DATASET EXTRACT
════════════════

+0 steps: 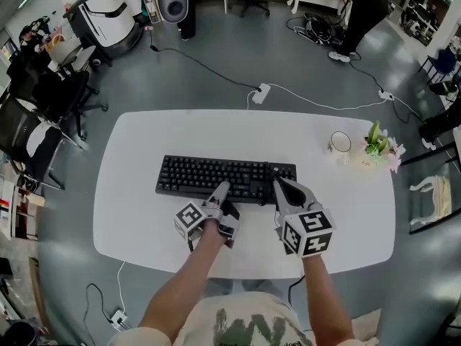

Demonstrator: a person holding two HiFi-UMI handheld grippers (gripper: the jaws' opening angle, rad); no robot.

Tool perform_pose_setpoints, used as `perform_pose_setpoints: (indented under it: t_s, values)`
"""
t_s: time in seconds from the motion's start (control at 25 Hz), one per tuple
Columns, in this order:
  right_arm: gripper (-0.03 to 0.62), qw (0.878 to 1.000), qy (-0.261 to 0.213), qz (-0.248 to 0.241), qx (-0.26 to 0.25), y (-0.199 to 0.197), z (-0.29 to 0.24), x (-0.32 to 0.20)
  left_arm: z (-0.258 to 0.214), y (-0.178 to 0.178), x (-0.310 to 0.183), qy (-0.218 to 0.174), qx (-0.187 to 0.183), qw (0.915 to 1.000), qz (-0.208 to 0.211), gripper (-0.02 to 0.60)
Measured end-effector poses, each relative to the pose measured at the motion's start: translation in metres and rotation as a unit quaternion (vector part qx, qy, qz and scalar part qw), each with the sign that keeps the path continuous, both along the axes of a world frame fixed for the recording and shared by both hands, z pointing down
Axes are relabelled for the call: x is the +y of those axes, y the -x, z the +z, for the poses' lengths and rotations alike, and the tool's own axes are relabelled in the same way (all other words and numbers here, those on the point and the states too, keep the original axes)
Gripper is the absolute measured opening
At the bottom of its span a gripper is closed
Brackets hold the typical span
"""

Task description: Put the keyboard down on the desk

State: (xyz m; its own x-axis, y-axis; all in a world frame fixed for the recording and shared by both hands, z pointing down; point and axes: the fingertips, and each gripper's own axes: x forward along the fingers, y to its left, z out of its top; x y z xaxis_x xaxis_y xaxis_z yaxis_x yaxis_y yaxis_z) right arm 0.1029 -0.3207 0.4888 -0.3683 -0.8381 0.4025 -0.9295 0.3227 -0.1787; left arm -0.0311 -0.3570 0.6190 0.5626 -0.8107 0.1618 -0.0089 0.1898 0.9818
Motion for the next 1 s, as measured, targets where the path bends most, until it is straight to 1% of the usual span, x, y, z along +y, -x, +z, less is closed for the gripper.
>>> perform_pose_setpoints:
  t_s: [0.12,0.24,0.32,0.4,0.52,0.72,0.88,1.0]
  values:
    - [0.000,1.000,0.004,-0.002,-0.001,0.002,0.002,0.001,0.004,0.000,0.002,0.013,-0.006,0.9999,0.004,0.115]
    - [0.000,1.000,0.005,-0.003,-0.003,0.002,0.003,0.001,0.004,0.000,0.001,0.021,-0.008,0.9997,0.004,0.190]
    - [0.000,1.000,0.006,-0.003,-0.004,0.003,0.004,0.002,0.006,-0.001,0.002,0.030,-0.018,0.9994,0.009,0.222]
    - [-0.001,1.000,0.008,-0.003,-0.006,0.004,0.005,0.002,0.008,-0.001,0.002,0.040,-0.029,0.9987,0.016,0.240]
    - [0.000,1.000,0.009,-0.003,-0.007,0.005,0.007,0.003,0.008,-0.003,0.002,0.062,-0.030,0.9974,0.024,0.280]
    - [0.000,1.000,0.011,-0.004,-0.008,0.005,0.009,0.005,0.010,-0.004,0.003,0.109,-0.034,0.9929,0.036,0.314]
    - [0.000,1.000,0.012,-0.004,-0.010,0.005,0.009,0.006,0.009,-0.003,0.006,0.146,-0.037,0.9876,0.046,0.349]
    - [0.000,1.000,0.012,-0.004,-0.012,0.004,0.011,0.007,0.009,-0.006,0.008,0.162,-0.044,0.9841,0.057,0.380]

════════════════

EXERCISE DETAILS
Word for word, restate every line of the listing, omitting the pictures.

TASK OUTPUT
+0 steps: 

Demonstrator: a person holding two HiFi-UMI handheld grippers (gripper: the jaws' opening angle, rad); no robot.

Tool perform_pose_setpoints, used as `perform_pose_setpoints: (indented under it: t_s, values)`
"""
t_s: time in seconds from the motion's start (control at 25 Hz), one per tuple
Columns, in this order:
  right_arm: gripper (-0.03 to 0.62), qw (0.878 to 1.000), qy (-0.261 to 0.213), qz (-0.248 to 0.241), qx (-0.26 to 0.25), y (-0.199 to 0.197), z (-0.29 to 0.24), x (-0.32 to 0.20)
  left_arm: z (-0.258 to 0.214), y (-0.178 to 0.178), x (-0.310 to 0.183), qy (-0.218 to 0.174), qx (-0.187 to 0.183), qw (0.915 to 1.000), qz (-0.208 to 0.211), gripper (-0.02 to 0.60)
Measured end-effector poses, each relative to the pose measured at the motion's start: translation in metres and rotation as a unit quaternion (vector part qx, qy, qz and scalar part qw), each with the sign that keeps the path continuous, both along the axes of a world frame fixed for the recording and shared by both hands, z pointing down
Axes are relabelled for the call: x is the +y of those axes, y the -x, z the +z, for the poses' lengths and rotations alike, and the tool's own axes are relabelled in the same way (all other words and numbers here, those on the point and the states too, keep the original axes)
Gripper is the absolute measured opening
At the bottom of its span a gripper is closed
Brackets hold the typical span
"""

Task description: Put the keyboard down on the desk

State: (xyz m; its own x-axis, y-axis; all in a world frame fixed for the recording and shared by both hands, z pointing down; point and axes: the fingertips, and each gripper's own axes: x forward along the fingers, y to its left, z out of its top; x y z xaxis_x xaxis_y xaxis_z yaxis_x yaxis_y yaxis_z) right arm 0.1029 -0.3207 0.4888 -0.3683 -0.8381 0.4025 -0.9295 0.3227 -0.1787; left arm -0.0311 -0.3570 0.6190 0.5626 -0.8107 0.1618 -0.0089 0.1898 0.9818
Motion for the next 1 s, as measured, targets where the path bends most, until it is straight to 1% of the usual span, x, y, z along +y, -x, +z, less is closed for the gripper.
>>> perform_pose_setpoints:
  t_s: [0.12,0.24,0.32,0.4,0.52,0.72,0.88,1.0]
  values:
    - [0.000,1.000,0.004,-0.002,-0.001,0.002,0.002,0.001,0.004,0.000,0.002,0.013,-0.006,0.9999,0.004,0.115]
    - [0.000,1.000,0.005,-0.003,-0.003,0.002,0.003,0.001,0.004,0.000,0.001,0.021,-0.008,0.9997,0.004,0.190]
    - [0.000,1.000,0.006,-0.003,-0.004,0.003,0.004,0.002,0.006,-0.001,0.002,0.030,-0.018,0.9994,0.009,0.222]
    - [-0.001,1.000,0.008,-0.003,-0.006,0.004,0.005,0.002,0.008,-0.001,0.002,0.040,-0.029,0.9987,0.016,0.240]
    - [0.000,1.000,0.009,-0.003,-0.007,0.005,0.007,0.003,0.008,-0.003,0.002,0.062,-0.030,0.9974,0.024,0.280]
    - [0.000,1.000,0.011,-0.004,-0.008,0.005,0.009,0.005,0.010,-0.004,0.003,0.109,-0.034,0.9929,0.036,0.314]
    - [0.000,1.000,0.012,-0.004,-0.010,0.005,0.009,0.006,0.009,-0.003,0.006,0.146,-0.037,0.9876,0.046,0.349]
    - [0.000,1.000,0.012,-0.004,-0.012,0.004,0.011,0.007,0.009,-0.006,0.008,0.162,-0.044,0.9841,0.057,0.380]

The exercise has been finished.